= PROBLEM =
Output exactly the line that includes "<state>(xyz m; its" and all the lines after it through the end of the listing below, and nothing more.

= SOURCE DATA =
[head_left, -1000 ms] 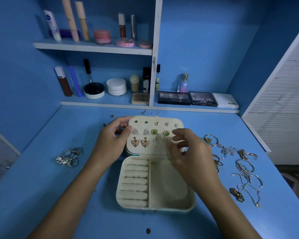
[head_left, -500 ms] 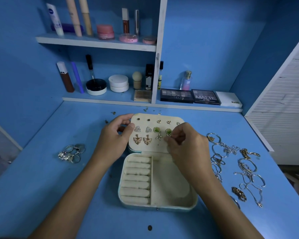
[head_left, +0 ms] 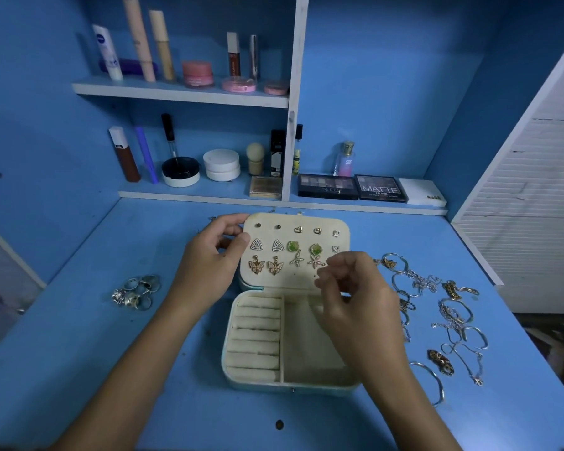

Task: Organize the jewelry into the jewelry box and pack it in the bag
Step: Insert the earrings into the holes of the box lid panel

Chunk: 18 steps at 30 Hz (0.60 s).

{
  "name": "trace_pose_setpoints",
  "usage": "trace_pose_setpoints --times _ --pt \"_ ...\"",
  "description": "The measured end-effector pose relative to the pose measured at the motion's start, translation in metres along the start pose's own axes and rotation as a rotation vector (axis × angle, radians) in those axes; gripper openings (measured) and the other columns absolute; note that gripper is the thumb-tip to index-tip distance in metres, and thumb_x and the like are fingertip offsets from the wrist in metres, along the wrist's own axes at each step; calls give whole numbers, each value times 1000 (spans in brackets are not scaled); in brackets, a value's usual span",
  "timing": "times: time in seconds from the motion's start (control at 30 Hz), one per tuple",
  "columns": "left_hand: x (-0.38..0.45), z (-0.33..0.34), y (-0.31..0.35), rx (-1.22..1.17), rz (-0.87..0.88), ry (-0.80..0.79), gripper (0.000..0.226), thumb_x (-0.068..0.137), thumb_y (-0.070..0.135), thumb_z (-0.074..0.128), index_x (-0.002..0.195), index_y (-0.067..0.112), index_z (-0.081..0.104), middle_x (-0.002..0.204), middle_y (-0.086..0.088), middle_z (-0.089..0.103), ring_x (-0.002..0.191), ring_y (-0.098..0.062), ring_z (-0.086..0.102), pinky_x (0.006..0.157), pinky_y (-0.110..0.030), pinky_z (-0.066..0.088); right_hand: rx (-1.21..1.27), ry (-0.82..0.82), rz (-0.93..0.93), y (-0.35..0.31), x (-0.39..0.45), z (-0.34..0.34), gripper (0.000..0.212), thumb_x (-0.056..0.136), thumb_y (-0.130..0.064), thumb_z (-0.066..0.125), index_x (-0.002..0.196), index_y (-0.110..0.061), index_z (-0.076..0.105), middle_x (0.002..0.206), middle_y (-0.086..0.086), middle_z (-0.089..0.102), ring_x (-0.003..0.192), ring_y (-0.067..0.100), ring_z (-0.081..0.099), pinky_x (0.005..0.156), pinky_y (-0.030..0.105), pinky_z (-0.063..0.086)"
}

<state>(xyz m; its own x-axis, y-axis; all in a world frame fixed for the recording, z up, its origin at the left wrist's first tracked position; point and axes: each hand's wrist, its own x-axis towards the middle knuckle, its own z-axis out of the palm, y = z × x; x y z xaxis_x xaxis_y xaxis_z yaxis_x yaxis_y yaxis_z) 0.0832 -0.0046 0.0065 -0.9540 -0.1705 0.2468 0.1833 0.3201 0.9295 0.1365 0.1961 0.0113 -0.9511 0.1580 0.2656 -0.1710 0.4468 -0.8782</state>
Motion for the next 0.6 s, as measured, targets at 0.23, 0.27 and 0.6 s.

= SOLVED PROBLEM =
<state>(xyz m; its own x-axis, y-axis; all in a world frame fixed for the recording, z up, its origin at the left wrist's first tracked position; point and axes: each hand's wrist, its own x-axis towards the middle knuckle, its own z-axis out of the palm, y = z × x; x y z xaxis_x xaxis_y xaxis_z yaxis_x yaxis_y yaxis_z) 0.0832 -0.0046 0.0065 -0.9540 -0.1705 0.2468 0.1833 0.3201 0.9295 0.1365 0.1961 0.0113 -0.9511 0.1580 0.2656 -0.1710 0.4468 -0.8782</state>
Motion for the next 0.6 s, as measured, targets at 0.23, 0.27 and 0.6 s.

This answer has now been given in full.